Thanks for the advice. I will ask my orthopedic surgeon why he wants to remove the extruded portion and not repair it.


----------



## hanklr (Oct 16, 2009)

natzx7 said:


> Thanks for the advice. I will ask my orthopedic surgeon why he wants to remove the extruded portion and not repair it.


It will be three weeks since my meniscus surgery on 5/23. I had 30% removed. The answer is real simple, most repairs to the meniscus don't heal well. It's the lack of blood supply that causes docs to not even try a repair, especially in the white zone. You would just have to have another surgery to clean it out. And, don't listen to people when they say removal can or will cause early arthritis. There is no real medical evidence to support this. People that get arthritis after having the surgery might have gotten it anyway, even without the surgery.

I read one of the posts below where the person had much more then me removed, and i wish i could say i was at that point, but i'm not. I'll be going to my third pt session and i still can't walk normal yet. If you ask me now if i would have it done all over again, i would say probably not. I'm hoping that will change six months from now, but we'll see. I tore mine moving a treadmill a little over two years ago. Moved the treadmill to another room to use it more. It was a real kick in the head, to say the least. So, as you can tell, i gave not having the surgery a good shot.

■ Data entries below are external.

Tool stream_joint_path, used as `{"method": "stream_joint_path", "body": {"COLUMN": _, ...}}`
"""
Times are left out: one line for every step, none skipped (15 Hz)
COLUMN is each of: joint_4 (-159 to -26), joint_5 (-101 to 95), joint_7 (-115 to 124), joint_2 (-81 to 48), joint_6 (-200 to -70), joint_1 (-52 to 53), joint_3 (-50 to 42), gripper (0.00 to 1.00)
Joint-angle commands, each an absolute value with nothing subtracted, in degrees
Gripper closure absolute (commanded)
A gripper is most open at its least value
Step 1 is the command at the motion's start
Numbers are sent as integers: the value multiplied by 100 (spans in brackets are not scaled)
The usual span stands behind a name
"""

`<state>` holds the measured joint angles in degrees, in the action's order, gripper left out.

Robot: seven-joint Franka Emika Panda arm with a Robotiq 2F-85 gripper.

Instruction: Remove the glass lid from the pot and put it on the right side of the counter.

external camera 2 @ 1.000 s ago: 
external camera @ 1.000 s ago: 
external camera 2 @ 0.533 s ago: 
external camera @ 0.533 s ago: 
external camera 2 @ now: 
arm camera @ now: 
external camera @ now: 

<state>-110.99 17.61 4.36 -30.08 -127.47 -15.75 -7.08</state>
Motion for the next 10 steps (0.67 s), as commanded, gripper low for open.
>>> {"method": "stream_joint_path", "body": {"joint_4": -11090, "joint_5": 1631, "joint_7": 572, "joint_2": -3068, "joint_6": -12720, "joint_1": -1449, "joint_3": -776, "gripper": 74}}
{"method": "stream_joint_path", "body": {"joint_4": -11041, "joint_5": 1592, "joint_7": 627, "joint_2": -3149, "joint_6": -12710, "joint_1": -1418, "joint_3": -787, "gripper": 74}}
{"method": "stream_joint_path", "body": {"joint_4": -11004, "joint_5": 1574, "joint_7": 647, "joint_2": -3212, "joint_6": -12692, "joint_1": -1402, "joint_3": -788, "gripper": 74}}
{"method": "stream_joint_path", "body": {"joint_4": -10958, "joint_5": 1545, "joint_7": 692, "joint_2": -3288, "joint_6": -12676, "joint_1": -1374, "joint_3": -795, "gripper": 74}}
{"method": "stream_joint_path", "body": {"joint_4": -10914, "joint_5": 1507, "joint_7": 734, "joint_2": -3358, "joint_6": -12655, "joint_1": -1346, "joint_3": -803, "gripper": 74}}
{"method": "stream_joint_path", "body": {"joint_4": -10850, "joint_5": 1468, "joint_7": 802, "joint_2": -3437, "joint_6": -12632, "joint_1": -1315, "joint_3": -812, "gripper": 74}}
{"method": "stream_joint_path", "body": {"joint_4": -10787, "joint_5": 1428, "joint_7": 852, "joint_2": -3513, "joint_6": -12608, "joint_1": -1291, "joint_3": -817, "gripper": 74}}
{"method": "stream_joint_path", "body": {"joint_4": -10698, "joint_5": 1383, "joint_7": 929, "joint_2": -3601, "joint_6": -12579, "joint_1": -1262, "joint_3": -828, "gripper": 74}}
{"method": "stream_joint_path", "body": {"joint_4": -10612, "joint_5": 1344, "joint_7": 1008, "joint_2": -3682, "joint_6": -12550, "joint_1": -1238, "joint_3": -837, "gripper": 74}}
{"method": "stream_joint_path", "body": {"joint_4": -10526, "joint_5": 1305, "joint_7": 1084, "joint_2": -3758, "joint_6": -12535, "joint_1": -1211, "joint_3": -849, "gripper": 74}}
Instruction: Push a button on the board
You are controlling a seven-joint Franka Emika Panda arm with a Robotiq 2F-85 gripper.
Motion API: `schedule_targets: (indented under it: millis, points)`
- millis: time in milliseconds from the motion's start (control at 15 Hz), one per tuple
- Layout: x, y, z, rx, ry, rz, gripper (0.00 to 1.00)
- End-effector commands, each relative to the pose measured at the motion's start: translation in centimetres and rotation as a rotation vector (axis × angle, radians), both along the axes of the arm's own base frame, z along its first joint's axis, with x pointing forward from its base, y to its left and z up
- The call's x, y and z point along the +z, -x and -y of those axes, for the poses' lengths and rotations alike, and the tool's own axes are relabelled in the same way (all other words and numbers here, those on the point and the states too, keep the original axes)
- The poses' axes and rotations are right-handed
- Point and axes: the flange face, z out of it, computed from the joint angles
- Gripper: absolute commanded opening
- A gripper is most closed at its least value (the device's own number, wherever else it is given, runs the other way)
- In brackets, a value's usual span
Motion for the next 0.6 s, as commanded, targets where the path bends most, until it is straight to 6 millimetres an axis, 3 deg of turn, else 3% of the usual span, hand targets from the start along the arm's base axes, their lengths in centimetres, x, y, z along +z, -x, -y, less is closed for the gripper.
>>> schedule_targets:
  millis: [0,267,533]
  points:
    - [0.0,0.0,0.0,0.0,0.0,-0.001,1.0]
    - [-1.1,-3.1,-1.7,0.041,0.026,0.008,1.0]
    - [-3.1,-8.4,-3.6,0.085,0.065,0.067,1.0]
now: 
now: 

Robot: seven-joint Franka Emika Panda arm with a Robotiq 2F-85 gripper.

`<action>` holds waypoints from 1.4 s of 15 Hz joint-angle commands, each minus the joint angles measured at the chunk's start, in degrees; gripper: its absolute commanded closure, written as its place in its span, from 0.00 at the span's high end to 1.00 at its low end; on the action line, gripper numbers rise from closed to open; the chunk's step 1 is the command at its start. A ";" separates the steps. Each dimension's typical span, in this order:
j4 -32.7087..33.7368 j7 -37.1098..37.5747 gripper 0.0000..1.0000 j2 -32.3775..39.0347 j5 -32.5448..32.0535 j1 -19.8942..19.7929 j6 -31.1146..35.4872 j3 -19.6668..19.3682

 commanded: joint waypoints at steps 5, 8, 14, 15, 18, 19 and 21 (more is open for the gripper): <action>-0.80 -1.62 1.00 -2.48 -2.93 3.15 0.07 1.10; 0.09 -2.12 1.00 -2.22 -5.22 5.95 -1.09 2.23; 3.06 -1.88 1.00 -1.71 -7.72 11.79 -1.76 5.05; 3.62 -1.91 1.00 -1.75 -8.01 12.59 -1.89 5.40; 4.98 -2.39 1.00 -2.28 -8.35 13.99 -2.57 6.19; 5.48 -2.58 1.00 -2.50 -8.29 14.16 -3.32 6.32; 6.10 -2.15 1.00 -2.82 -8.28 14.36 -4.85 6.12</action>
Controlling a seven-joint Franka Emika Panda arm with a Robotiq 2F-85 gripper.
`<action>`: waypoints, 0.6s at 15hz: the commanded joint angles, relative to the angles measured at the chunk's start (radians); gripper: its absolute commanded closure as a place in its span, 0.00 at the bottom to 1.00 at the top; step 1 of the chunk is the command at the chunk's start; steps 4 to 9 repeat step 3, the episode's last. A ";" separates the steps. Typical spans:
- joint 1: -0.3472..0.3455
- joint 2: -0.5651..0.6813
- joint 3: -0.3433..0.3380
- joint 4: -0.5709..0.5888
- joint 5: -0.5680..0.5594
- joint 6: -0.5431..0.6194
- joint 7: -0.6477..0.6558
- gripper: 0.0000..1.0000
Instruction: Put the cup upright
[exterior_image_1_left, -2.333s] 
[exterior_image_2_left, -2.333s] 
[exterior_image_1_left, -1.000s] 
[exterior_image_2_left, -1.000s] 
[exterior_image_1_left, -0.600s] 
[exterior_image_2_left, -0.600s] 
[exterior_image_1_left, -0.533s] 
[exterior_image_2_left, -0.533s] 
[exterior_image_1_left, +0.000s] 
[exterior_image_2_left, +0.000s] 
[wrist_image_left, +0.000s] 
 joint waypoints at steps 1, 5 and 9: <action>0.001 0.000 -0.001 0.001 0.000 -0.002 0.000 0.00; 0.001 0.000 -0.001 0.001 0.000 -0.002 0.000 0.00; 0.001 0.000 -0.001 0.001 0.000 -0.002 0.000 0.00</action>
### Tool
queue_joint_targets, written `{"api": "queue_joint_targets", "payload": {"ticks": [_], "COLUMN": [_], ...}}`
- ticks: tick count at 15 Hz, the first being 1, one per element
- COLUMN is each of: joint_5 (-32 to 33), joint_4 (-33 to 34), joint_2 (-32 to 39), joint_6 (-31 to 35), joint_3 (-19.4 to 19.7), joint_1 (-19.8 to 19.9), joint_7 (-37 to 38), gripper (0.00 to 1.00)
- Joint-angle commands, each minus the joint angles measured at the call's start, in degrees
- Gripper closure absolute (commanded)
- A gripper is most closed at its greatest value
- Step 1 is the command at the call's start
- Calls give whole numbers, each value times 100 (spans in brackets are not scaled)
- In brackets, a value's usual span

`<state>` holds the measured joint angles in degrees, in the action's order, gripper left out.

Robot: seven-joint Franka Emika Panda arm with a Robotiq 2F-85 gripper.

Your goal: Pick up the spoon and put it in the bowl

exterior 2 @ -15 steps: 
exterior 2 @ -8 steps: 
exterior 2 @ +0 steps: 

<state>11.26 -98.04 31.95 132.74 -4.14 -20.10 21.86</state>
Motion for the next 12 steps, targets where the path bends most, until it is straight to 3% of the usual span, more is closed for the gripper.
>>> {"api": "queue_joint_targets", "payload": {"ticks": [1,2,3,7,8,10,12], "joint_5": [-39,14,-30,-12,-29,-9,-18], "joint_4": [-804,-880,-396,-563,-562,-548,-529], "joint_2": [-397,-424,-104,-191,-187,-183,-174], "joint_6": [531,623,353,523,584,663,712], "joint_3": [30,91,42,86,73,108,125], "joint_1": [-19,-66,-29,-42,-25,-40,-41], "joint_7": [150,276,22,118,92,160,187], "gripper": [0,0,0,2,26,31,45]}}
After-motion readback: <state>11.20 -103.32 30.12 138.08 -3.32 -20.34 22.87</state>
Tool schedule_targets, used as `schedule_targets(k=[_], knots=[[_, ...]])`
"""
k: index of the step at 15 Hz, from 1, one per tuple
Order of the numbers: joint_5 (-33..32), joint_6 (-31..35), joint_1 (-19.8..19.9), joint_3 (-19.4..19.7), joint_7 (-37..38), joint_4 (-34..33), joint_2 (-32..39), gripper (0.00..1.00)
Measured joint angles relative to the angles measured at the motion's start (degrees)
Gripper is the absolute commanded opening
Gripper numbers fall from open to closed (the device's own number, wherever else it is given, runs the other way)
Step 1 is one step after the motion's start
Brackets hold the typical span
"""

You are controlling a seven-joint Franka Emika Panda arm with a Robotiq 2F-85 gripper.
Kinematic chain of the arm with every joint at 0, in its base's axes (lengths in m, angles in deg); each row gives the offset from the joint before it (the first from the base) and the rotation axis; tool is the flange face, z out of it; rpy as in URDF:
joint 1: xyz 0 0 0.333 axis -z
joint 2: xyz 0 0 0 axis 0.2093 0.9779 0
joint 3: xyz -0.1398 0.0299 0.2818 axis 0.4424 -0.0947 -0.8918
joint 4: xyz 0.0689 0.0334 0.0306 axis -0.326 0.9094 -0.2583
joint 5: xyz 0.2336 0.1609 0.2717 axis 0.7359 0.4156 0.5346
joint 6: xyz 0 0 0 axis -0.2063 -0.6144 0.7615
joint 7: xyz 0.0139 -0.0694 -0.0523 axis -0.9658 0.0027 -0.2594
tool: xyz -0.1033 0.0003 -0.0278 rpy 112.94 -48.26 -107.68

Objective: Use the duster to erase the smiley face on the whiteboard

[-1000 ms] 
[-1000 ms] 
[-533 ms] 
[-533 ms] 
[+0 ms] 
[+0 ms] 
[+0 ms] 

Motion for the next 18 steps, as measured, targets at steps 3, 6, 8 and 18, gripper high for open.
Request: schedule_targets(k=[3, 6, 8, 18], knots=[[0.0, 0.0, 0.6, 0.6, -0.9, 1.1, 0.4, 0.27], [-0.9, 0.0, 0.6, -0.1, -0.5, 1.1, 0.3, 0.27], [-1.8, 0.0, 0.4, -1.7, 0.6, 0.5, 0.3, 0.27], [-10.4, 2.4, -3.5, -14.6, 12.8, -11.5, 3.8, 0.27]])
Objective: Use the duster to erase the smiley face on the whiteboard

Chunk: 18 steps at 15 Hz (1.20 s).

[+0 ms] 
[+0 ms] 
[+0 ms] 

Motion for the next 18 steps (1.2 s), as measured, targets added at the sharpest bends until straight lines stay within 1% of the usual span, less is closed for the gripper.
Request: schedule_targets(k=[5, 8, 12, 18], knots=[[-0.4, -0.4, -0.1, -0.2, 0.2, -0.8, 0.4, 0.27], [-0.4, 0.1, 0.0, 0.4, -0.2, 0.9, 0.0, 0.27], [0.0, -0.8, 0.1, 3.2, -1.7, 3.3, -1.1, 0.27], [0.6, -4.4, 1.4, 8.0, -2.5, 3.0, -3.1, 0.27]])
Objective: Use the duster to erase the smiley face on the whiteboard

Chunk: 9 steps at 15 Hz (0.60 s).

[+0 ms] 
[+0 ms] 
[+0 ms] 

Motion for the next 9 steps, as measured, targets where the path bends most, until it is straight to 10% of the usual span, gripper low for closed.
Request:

Prior to the surgery I had lots of pain bending and going upstairs. I would ride, but would have trouble riding two days in a row, cause of the pain. My surgery went well, no extra scar tissue or anything. Surgery was quick, under an hour. I wasn't given crutches or a brace or anything. I'm currently having trouble bending it though. My pt person says i'm a little behind in walking, but she said it typical can take a month or so, to get to that point.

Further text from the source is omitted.